Tendo falado sobre o preenchimento do vazio interno, falo agora da outra razão pela qual brigo com o tempo: o prazer de superar as limitações que o tempo nos impõe. Será possível levantar da cama, tomar banho, acordar a filha, arrumar-se para o trabalho, tomar café, botar comida para o cachorro e sair de casa em trinta minutos? Bem, essa é geralmente a minha rotina de segunda a sexta-feira. Eu poderia acordar mais cedo e fazer tudo com mais calma, certamente. Porém, a possibilidade de superar os limites do tempo deixaria de existir. E com ela o prazer da conquista. Nossa, acabo de entender o porquê de eu estar geralmente atrasada! Busco atingir metas irreais impostas por mim para mim. Será isso mesmo, então? Serão os meus atrasos consequência da minha busca por controle? Será que na tentativa de controle acontece o descontrole? Será?

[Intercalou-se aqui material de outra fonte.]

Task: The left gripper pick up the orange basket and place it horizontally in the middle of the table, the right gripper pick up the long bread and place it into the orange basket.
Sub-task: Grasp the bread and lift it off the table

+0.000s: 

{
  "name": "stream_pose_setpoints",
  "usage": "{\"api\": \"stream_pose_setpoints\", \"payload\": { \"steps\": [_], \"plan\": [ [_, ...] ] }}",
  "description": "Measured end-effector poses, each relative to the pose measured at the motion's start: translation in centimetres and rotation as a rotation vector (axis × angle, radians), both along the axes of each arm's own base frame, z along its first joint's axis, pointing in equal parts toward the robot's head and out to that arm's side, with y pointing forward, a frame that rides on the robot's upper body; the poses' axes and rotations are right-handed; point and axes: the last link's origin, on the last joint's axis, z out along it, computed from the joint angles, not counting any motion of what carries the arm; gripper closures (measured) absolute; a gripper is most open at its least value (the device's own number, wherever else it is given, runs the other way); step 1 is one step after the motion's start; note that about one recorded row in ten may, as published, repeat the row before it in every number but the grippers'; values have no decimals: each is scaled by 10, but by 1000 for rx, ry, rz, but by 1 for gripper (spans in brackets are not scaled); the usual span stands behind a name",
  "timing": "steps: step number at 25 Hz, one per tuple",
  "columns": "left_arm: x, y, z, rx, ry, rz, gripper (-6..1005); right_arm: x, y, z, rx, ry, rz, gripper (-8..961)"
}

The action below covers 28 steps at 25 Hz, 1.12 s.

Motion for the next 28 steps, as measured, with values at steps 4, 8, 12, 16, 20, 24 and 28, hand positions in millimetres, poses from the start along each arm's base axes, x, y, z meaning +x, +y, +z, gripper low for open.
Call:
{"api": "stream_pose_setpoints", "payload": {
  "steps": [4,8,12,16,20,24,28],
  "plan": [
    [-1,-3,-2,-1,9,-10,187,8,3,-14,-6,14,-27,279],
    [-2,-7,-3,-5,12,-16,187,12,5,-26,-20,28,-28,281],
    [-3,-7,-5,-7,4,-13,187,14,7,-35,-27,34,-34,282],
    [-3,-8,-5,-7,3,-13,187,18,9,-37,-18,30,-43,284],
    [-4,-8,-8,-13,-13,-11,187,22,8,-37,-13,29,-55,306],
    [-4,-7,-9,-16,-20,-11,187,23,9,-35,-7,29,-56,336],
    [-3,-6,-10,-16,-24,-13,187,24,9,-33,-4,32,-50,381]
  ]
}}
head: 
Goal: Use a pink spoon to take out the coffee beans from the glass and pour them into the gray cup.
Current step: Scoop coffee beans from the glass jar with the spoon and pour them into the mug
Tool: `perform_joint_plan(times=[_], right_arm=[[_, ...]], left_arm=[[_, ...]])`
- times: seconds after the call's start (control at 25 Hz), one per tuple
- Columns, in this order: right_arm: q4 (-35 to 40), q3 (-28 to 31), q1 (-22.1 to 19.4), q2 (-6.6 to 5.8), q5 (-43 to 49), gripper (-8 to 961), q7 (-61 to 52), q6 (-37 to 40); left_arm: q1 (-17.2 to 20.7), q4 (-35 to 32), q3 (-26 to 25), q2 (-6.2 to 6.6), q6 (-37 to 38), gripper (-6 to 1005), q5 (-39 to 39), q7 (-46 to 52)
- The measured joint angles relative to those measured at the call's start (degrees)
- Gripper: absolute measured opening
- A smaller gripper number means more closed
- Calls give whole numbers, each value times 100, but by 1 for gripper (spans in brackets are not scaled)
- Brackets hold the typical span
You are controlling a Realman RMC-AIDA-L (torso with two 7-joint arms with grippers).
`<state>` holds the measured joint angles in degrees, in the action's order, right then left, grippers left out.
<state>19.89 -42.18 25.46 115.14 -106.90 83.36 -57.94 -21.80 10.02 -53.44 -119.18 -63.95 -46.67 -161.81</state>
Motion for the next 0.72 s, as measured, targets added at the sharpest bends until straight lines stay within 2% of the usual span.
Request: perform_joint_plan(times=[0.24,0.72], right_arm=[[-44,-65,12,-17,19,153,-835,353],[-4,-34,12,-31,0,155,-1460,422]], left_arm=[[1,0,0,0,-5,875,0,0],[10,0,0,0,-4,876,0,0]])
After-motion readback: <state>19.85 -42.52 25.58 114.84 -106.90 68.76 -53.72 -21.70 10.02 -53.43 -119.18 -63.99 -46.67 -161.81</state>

Surpresa diante de tantas especulações, paro e olho ao meu redor. Estou dentro do meu carro, estacionado na Praça Xavier de Brito, próxima ao colégio da minha filha. Eu a deixei na escola e estava a caminho do trabalho, quando me chegaram as idéias deste texto. Estacionei e comecei a escrever. Meu Deus, perdi a hora! Eu já deveria estar no trabalho! Às pressas, dou a partida no carro, sigo ultrapassando os demais veículos e buscando os sinais verdes. No banco do carona, o Globo do dia. Na página seis, o título da matéria do caderno Opinião me chama a atenção: Caminho sem recuo. O tema em discussão é o controle de armamentos no país. Não tenho tempo para ler as opiniões, pois os sinais estão abertos. Mas me sinto extremamente feliz: minha mente se ocupa do título da matéria e dos “serás” que brotaram no meu texto: Caminho sem recuo, controle do descontrole e descontrole do controle. Estou nutrida de reserva para preencher vários vazios por algum tempo. O suficiente para controlar o tempo por enquanto. Será?